Thursday, January 02, 2014

The Shocking Shock Doctrine

The difference between Labour and Tory governments is that you can keep up with the pace of neoliberal evil Labour inflict. The Tories blast such a blizzard that you miss a lot of it. The kind of stuff that cropped up every few weeks and made you eclaim that you can't believe Labour would try it now just zips past you in a sort of white noise of regression, a cacophony of coins clinking on their way into the overstuffed pockets of the already obscenely wealthy.

This morning alone I've found out:


- Having made a pre-election promise of no cuts to Sure Start centres then axed 500, government websites are having the list of closed ones removed.

- Having promised that the bedroom tax wouldn't affect families with carers, it's been shown to hit 60,000 of them. As predicted.

- Senior Tory Liam Fox says the ringfencing of the NHS budget should be stopped. He uses the phrase "can't be fixed by throwing money at it"; try that on any spending, it sounds convincing even when it's untrue. "You can't sort out a debt problem by throwing money at it". Dr Fox trained as a doctor at public expense before giving up medicine to be a Tory MP.

- They plan to let landowners remove public rights of way centuries old. Bonus points to the Telegraph for characterising walkers as "trampling through gardens" and rights of way that go "straight through houses". Not vast estates of dozens, hundreds or even thousands of acres of open land, then.

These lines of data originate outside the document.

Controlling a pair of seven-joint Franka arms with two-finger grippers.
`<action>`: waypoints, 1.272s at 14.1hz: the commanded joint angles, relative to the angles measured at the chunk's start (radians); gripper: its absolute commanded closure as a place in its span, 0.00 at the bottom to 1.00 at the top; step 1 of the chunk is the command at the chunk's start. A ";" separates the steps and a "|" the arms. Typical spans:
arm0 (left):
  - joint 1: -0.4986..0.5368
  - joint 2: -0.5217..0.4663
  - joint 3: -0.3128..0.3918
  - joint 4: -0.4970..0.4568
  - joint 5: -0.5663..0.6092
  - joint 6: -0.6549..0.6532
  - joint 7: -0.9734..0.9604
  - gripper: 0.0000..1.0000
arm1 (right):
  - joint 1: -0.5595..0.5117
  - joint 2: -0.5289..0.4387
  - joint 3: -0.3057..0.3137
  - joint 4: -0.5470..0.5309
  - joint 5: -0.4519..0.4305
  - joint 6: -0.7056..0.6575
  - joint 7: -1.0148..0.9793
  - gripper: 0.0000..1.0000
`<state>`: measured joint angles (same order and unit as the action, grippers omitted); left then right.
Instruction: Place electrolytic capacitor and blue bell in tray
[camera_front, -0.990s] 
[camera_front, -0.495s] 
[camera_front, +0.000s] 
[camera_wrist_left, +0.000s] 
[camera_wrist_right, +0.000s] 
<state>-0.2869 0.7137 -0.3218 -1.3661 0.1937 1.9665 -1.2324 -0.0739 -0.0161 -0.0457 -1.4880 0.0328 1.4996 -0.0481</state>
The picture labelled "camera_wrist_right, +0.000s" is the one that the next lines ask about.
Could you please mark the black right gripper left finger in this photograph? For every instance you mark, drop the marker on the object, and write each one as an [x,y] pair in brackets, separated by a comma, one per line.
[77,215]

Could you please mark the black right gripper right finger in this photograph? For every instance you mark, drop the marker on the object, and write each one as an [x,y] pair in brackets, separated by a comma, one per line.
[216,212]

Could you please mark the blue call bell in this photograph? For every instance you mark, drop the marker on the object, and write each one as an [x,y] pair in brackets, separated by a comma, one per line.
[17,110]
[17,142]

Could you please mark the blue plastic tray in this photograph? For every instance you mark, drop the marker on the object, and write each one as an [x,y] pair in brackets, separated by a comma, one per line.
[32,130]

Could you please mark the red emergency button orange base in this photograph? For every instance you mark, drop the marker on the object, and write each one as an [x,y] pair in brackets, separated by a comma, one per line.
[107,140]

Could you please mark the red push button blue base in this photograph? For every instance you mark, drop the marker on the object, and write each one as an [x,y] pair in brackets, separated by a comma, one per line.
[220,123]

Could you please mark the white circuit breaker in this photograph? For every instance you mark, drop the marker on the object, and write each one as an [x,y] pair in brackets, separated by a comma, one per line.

And I keep finding I'm the only person in the room who's spotted their 2015 manifesto pledge to repeal the Human Rights Act, with Cameron giving serious consideration being given to complete withdrawal from the European Convention on Human Rights, something that was reiterated by the Justice Secretary only last week.

We've just entered the last full year of this government. At this rate, that's more than enough time to push us back to the 1830s.